◆ WHAT YOU WILL DO: A single figure is required: the number of lines in the data below that hold the word "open".

◆ DATA SHOWN:
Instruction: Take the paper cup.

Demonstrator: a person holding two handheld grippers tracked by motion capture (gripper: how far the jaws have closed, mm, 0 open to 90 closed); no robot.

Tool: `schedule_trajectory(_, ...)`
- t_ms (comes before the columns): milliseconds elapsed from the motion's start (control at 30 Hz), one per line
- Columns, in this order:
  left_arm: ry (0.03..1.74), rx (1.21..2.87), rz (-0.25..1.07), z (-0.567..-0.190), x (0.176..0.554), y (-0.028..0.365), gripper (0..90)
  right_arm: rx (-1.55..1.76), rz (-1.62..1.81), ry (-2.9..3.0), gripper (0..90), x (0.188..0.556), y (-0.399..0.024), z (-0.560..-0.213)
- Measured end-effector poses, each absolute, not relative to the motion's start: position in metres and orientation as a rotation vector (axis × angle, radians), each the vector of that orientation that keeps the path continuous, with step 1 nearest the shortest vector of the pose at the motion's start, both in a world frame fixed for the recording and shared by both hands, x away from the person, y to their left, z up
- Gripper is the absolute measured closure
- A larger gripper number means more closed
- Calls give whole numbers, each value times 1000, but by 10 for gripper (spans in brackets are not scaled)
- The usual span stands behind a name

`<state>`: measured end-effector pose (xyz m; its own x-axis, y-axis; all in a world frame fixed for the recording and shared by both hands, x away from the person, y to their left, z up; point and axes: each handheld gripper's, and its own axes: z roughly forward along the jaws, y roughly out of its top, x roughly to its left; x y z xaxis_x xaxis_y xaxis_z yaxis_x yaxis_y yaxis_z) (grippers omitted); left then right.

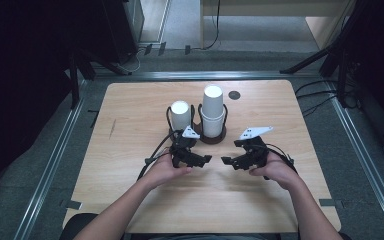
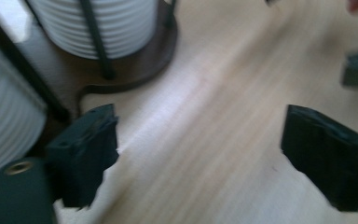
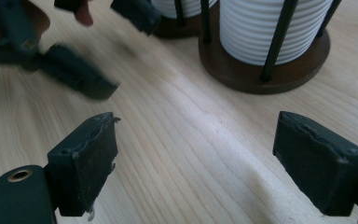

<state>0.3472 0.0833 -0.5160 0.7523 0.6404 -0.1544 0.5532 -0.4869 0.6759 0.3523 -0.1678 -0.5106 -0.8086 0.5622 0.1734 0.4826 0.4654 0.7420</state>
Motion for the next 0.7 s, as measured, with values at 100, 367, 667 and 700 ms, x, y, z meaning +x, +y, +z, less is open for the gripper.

◆ RESPONSE BELOW: 2